··· Record set

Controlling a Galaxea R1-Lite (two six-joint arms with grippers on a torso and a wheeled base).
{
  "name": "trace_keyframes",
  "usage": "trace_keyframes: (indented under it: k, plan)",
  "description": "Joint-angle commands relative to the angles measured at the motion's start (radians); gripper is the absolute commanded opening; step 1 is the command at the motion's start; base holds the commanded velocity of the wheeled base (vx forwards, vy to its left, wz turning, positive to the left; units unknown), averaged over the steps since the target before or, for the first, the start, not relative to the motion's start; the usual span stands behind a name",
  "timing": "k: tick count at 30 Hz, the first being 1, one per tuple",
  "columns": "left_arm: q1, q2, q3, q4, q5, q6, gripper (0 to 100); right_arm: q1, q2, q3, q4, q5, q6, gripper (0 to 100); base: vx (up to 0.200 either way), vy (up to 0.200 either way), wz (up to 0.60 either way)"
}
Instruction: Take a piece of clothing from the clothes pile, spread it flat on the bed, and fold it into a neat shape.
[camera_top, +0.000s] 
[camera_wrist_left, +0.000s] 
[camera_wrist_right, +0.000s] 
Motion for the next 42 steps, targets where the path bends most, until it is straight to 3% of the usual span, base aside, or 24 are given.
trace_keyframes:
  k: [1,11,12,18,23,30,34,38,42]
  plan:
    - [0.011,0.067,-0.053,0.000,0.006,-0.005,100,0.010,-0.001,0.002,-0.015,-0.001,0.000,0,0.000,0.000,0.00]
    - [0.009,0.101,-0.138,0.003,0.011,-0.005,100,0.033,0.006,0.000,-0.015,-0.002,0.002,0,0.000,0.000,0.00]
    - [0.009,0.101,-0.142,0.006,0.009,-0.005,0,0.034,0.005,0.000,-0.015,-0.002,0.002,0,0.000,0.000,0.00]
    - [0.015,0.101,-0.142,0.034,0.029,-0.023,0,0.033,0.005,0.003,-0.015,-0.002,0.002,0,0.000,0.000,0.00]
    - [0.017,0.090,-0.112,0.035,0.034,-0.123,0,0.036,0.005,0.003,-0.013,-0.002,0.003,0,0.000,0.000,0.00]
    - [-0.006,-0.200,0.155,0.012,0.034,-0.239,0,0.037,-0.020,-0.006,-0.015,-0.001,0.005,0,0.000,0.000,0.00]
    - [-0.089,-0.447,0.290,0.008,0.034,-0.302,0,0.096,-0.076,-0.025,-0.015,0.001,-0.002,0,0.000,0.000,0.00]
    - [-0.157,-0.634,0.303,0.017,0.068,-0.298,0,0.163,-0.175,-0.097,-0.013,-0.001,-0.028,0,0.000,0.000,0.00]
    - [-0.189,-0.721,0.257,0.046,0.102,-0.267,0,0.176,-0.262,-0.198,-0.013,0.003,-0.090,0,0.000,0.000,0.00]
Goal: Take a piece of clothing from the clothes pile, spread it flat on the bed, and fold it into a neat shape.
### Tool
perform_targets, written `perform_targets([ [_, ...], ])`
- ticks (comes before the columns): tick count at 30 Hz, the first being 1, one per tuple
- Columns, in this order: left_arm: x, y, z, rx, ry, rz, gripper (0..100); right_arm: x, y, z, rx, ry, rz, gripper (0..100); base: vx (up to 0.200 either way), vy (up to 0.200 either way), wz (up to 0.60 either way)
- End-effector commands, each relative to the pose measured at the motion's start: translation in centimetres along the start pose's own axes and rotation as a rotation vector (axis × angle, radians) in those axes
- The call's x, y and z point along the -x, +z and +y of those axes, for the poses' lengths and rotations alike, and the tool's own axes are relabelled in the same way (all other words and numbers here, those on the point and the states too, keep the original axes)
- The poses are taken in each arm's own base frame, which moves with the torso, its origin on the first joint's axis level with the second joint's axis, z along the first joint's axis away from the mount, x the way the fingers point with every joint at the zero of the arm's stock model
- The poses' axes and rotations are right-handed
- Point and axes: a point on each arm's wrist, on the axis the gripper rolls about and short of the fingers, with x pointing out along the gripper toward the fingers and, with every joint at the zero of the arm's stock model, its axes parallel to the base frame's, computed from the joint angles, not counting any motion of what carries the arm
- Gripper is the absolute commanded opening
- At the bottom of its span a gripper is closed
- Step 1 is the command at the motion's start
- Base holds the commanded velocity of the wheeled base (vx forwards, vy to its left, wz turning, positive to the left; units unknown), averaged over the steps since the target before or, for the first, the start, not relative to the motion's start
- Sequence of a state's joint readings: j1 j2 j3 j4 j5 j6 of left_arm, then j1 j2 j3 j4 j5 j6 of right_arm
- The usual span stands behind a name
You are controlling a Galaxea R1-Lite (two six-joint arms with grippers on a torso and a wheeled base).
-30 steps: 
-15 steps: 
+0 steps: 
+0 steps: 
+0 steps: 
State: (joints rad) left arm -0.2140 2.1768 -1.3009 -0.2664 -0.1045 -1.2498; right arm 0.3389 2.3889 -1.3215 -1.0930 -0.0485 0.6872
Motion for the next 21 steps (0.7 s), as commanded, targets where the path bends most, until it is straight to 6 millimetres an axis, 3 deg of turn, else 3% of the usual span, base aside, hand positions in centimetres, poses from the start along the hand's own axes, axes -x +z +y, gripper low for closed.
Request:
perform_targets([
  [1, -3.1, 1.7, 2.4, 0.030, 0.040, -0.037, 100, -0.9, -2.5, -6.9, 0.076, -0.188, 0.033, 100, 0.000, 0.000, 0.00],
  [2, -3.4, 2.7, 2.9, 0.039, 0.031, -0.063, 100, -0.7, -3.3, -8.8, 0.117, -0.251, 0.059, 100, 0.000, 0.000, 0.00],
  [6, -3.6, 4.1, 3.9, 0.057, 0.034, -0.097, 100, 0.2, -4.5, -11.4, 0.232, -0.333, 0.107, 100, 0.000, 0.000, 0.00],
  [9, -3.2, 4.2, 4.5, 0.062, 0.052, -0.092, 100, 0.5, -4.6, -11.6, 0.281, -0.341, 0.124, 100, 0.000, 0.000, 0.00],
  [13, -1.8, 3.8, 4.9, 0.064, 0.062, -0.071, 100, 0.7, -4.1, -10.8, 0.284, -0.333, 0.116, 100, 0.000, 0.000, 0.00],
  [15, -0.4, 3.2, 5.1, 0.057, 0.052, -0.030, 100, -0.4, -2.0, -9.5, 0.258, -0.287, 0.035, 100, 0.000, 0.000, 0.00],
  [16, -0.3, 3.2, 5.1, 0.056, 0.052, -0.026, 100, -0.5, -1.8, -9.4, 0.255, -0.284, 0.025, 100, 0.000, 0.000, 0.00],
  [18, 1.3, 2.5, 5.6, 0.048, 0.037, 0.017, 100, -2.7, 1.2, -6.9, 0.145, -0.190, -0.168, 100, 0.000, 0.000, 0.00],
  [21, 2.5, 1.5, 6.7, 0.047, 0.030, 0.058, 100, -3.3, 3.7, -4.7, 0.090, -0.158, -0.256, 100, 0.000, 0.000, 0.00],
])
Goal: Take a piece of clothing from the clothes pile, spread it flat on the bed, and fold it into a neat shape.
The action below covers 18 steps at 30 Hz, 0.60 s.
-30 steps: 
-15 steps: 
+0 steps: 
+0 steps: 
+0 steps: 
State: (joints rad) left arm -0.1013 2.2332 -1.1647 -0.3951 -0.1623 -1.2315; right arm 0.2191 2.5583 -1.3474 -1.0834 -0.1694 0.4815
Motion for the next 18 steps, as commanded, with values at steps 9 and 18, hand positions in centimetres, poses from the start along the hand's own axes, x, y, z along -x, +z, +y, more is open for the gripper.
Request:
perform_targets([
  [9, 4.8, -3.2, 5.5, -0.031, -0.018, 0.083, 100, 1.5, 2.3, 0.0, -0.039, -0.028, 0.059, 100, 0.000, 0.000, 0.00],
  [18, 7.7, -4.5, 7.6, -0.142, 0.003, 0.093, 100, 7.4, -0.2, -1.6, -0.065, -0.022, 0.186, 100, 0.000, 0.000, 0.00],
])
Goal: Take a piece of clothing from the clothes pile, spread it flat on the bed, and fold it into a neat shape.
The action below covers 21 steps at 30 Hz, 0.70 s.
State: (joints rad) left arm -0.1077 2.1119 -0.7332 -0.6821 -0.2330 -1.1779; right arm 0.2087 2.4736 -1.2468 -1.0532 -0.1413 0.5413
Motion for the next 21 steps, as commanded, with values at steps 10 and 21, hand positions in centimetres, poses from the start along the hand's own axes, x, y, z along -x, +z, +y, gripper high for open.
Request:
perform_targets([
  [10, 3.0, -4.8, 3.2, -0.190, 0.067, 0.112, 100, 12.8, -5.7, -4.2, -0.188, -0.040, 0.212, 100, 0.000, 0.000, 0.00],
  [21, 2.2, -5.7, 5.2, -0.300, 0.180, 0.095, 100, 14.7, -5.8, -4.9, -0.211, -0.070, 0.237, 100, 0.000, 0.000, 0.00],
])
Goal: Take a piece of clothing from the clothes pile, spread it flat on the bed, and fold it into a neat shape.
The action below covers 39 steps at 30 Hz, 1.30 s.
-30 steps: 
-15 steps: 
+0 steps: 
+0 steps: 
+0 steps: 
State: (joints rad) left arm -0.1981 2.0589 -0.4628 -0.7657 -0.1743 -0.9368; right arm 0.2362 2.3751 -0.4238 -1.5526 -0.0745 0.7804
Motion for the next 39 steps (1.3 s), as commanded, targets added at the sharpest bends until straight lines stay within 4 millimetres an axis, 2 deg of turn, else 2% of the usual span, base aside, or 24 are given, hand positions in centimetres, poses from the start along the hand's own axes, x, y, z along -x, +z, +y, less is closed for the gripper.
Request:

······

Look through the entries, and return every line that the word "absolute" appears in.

  "description": "Joint-angle commands relative to the angles measured at the motion's start (radians); gripper is the absolute commanded opening; step 1 is the command at the motion's start; base holds the commanded velocity of the wheeled base (vx forwards, vy to its left, wz turning, positive to the left; units unknown), averaged over the steps since the target before or, for the first, the start, not relative to the motion's start; the usual span stands behind a name",
- Gripper is the absolute commanded opening

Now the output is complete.